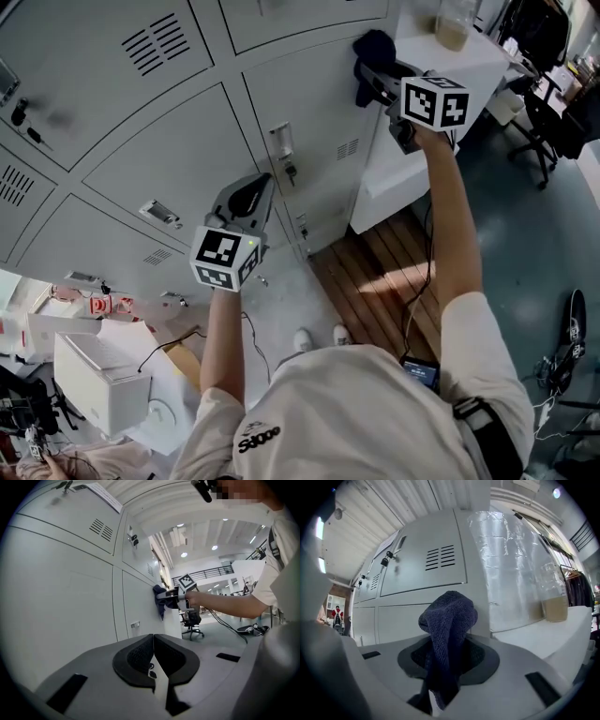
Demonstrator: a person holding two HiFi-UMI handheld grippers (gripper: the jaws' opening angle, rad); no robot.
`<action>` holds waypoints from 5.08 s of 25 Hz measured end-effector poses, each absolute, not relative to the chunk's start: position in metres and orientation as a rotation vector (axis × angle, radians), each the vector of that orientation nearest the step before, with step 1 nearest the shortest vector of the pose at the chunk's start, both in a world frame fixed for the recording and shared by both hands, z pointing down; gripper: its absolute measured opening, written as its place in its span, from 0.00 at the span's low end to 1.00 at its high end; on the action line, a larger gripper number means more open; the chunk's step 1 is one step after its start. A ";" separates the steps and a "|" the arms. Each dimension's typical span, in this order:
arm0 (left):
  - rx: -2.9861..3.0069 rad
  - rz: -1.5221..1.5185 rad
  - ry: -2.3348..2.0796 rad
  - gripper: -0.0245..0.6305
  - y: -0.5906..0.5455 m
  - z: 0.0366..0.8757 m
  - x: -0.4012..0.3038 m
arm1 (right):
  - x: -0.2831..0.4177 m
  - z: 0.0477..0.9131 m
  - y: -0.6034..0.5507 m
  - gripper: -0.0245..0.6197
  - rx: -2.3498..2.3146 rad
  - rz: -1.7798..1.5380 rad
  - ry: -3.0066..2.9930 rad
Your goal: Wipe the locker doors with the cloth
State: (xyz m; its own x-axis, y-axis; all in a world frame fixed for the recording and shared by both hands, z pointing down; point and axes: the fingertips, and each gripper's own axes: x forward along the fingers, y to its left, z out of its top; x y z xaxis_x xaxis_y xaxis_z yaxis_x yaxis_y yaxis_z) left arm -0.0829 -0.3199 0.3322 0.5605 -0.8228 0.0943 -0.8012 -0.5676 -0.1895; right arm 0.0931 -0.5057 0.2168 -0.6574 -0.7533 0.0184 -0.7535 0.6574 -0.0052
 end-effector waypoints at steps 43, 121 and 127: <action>-2.615 -0.300 1.499 0.07 -0.275 0.348 -0.124 | -0.041 0.302 -0.428 0.20 0.879 0.010 -2.906; -2.662 -0.357 1.498 0.06 -0.325 0.382 -0.091 | 0.121 0.424 -0.528 0.20 1.281 0.171 -2.524; -2.661 -0.343 1.531 0.07 -0.325 0.387 -0.096 | 0.133 0.450 -0.532 0.20 1.376 0.171 -2.424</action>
State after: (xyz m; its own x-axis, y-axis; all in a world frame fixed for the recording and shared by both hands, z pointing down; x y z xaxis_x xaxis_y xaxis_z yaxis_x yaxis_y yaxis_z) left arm -0.0962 -0.3246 0.3866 0.4841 -0.8593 0.1651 -0.8476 -0.5074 -0.1554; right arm 0.1334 -0.5324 0.4495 -0.4691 -0.8085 0.3553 -0.8504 0.5220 0.0651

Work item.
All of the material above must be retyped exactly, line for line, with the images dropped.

Response for this exercise.
Demonstrator: a person holding two HiFi-UMI handheld grippers (gripper: the jaws' opening angle, rad); no robot.
`<action>` holds waypoints from 5.08 s of 25 Hz measured end-effector poses, each absolute, not relative to the chunk's start: position in metres and orientation as a rotation vector (axis × angle, radians), each the vector of that orientation nearest the step before, with step 1 nearest the shortest vector of the pose at the chunk's start, both in a world frame fixed for the recording and shared by both hands, z pointing down; gripper: its absolute measured opening, written as its place in its span, from 0.00 at the span's low end to 1.00 at its high end; on the action line, a larger gripper number means more open; the chunk's step 1 is one step after its start. A ";" separates the steps and a "|" the arms. Each dimension's typical span, in this order:
arm0 (left):
  - rx: -2.9861..3.0069 rad
  - rz: -1.5221..1.5185 rad
  - ry: -2.3348..2.0796 rad
  - gripper: -0.0245..0.6305
  - y: -0.5906..0.5455 m
  - z: 0.0366..0.8757 m
  - x: -0.4012..0.3038 m
arm1 (right):
  - x: -0.2831..0.4177 m
  - z: 0.0477..0.9131 m
  - y: -0.6034..0.5507 m
  - gripper: -0.0245..0.6197
  - rx: -2.3498..2.3146 rad
  - rz: -1.7798..1.5380 rad
  - ry: -3.0066..2.9930 rad
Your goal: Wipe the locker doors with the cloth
State: (xyz m; its own x-axis, y-axis; all in a world frame fixed for the recording and shared by both hands, z pointing down; point and axes: the fingertips, and each gripper's own axes: x forward along the fingers, y to its left, z out of its top; x y z xaxis_x xaxis_y xaxis_z yaxis_x yaxis_y yaxis_z) left arm -0.0829 -0.3199 0.3322 0.5605 -0.8228 0.0943 -0.8012 -0.5676 -0.1895; right arm 0.0931 -0.5057 0.2168 -0.6574 -0.7533 0.0184 -0.7535 0.6574 -0.0052
 end-effector waypoints at steps 43, 121 and 127: <action>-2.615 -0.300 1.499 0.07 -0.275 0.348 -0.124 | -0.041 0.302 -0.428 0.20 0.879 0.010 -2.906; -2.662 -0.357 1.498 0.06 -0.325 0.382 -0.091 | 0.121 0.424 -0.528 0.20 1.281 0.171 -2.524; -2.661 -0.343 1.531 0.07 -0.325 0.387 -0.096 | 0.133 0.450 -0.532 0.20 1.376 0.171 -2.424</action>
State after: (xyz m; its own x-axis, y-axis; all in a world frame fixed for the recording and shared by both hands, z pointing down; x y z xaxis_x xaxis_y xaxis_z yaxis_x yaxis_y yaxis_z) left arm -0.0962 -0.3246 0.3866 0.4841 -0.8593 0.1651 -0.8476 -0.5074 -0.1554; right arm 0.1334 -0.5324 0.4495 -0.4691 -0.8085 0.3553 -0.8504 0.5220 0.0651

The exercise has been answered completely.